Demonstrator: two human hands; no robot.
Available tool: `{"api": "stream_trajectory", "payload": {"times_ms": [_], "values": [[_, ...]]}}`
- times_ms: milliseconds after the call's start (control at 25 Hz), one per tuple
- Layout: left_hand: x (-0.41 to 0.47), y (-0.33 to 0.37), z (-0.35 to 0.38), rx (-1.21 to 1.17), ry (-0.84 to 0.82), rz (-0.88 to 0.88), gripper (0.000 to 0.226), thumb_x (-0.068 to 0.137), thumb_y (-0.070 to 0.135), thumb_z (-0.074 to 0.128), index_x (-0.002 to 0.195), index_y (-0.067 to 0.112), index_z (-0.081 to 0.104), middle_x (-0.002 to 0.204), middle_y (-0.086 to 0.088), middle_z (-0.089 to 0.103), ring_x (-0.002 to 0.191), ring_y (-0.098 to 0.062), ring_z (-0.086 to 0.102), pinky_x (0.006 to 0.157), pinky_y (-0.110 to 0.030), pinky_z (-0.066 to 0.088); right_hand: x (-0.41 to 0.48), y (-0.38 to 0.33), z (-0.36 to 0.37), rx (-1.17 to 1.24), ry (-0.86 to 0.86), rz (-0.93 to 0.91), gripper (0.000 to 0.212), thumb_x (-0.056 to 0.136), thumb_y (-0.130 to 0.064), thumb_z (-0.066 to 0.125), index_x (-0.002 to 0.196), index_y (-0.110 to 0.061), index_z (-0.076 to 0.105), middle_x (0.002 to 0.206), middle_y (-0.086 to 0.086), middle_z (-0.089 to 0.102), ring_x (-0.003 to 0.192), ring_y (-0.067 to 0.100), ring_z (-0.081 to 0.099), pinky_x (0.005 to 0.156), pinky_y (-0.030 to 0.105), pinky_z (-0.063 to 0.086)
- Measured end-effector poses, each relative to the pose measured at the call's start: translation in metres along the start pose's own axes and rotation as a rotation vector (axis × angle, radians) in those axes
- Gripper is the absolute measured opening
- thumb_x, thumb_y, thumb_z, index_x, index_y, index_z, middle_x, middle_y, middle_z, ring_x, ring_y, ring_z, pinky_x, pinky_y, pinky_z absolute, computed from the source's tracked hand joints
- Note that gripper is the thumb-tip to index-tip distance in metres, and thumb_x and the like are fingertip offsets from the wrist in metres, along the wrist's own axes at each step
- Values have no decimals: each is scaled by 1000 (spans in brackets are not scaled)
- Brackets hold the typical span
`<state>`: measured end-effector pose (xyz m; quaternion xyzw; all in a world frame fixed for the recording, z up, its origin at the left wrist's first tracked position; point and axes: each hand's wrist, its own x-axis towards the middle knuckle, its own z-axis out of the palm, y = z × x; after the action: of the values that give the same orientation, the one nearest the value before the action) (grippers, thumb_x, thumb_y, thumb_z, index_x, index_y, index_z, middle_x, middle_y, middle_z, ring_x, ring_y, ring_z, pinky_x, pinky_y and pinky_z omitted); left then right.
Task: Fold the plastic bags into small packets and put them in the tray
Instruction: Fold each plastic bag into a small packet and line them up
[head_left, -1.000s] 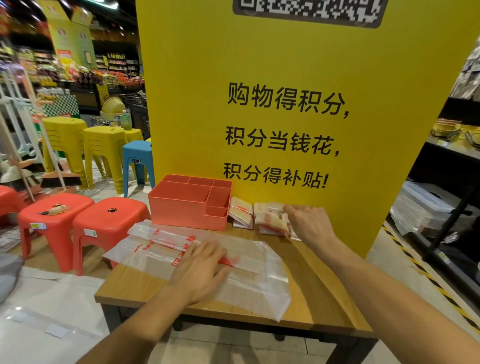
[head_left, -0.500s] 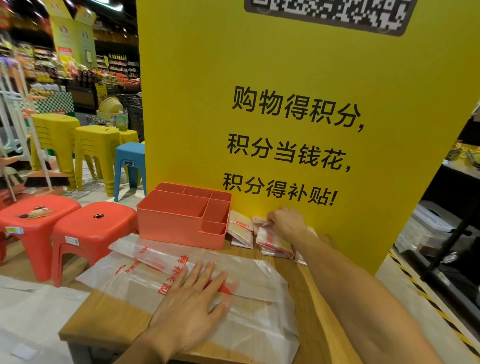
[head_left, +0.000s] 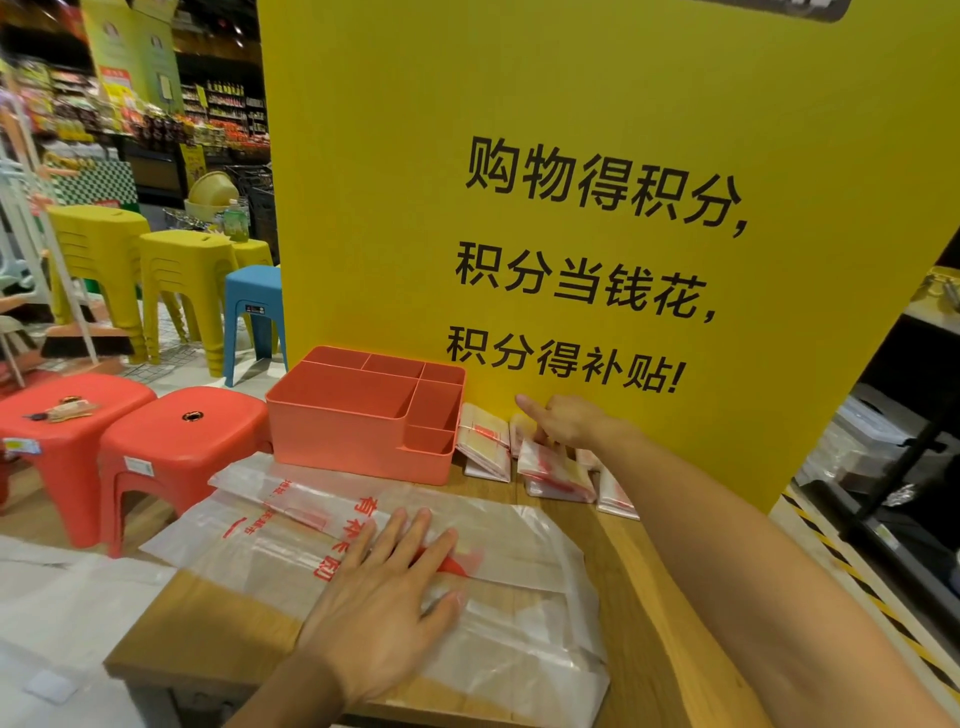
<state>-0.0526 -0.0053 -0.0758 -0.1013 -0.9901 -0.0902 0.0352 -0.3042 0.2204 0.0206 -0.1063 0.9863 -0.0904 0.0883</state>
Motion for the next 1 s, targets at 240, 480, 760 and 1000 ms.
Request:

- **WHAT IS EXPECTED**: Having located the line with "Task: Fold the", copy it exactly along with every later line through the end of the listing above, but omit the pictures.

- **RESPONSE TO THIS TASK**:
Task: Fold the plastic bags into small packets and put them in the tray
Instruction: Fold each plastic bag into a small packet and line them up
[head_left, -1.000s] 
[head_left, -0.500s] 
[head_left, +0.000s] 
<state>-0.0526 -0.0053 -0.0758 -0.1013 -0.9901 -0.0902 0.0352 -0.3042 0.2204 0.0206 -0.1063 0.9863 -0.0904 0.0883</state>
Motion for the next 1 s, targets at 240, 480, 760 and 1000 ms.
Request:

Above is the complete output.